The 2012 budget is more than $1 billion and includes $733 million for capital projects and $199 million for delivering train and bus services.
Priorities for 2012 include continuing to respond to the national recession's significant impacts on funding for completing the Sound Transit 2 ballot measure that voters adopted in 2008. Current forecasts predict a 25 percent reduction in available revenues through 2023. The challenges are particularly great in Sound Transit's South King County subarea, where revenues are currently projected to be 32 percent lower. The Sound Transit Board has directed the launch of a major effort in 2012 to analyze alternatives for expanding services in South King County, including alternatives for extending light rail southward toward Federal Way.
Major milestones for 2012 include:
• Completing major tunneling operations on the 3.1-mile University Link light-rail expansion between downtown Seattle and University of Washington
• Beginning early construction work on the North Link light-rail expansion from UW to Northgate
• Selecting a design/build contractor for the South Link extension from Sea-Tac Airport to South 200th Street
• Beginning final design on East Link light rail
• Opening the Sounder commuter rail extension between Tacoma and Lakewood
• Building Mukilteo Sounder station's south platform and the permanent Tukwila Sounder Station
• Maintaining existing services and assets
• Continuing environmental studies to expand light rail from Northgate to Lynnwood
With systemwide ridership up almost 10 percent and Link light-rail ridership up 12 percent in 2011, over 2010 (through October), the agency will continue its focus on maintaining and growing existing ridership through improved customer service, communications and proactive maintenance programs.
2012 capital spending includes:
• $461.1 million for Link light rail
• $176.5 million for Sounder commuter rail
In other news, the Sound Transit Board of Directors took a major step toward expanding mass transit to Snohomish County, unanimously directing staff to move ahead with environmental studies to identify a light-rail route along the Interstate 5 corridor. Sound Transit will now examine routing and station details between Northgate and Lynnwood as it prepares a Draft Environmental Impact Statement.
"This is a big step for thousands of commuters who travel between Snohomish and King counties every day," said Sound Transit Board Chair and Snohomish County Executive Aaron Reardon. "After extensive study of alternatives, it is clear that light rail is the right technology and that I-5 is the right corridor."

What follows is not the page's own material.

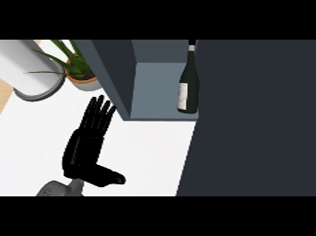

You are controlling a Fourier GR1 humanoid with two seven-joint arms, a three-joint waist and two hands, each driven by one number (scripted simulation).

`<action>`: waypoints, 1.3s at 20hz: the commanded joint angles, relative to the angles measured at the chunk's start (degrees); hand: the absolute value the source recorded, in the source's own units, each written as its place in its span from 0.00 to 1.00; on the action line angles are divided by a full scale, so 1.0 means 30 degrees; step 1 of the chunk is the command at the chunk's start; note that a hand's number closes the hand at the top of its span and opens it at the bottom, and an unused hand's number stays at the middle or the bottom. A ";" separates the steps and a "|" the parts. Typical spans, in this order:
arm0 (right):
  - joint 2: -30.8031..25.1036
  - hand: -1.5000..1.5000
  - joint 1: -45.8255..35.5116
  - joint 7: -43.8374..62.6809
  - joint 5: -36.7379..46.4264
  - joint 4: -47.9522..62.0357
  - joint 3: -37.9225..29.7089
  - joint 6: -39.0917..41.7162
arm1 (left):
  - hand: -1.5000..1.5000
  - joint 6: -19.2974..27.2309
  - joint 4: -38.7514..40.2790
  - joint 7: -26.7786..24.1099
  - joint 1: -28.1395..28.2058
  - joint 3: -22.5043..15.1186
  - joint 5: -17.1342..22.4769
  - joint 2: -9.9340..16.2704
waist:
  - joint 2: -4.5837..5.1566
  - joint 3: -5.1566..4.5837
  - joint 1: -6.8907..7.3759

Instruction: Pick up the wine, place it into the cabinet and close the cabinet

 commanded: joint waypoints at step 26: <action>0.1216 1.00 -0.3899 0.3919 -0.0778 -0.3366 0.4531 0.3348 | 0.00 -0.5113 -0.0945 0.0347 0.2546 0.6265 0.2979 0.6208 | 0.0210 -0.0104 0.0403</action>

It is estimated the line will carry 52,000 riders a day by 2030 and take about 14 minutes to travel between Lynnwood and Northgate, with four stations and trains running every four minutes during rush hours.
Additionally, the board of directors unanimously elected Pierce County Executive Pat McCarthy to serve as its chair for the next two years, effective January 1, 2012.

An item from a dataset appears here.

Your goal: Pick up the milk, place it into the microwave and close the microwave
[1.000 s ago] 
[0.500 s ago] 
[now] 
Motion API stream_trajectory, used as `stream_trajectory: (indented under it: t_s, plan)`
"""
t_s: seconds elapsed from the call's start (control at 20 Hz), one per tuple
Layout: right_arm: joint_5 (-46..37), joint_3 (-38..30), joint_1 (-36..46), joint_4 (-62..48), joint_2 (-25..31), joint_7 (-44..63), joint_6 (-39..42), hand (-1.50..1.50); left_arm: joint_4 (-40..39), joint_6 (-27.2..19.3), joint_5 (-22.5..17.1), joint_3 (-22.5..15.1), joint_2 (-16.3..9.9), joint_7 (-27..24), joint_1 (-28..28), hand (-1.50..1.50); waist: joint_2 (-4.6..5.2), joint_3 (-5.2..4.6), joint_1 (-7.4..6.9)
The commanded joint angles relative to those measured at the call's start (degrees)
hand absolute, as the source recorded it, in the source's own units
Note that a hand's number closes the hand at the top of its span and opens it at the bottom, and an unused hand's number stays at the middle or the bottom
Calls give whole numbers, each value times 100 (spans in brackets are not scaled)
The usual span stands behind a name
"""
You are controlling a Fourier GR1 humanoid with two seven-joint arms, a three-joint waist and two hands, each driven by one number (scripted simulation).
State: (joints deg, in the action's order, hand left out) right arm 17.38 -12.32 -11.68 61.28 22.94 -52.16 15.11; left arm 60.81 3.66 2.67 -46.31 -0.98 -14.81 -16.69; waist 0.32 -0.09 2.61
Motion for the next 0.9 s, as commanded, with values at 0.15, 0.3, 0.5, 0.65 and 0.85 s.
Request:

"I look forward to working with leaders across the region to continue Sound Transit's track record of delivering major projects and serving thousands of riders each day," McCarthy said. "Expanding public transit services is critical to ensuring the Puget Sound region has the infrastructure it needs to move people and goods as we attract new investments, jobs and residents in the years ahead. The opportunities ahead of us are great as we work together to navigate the challenges created by the recession."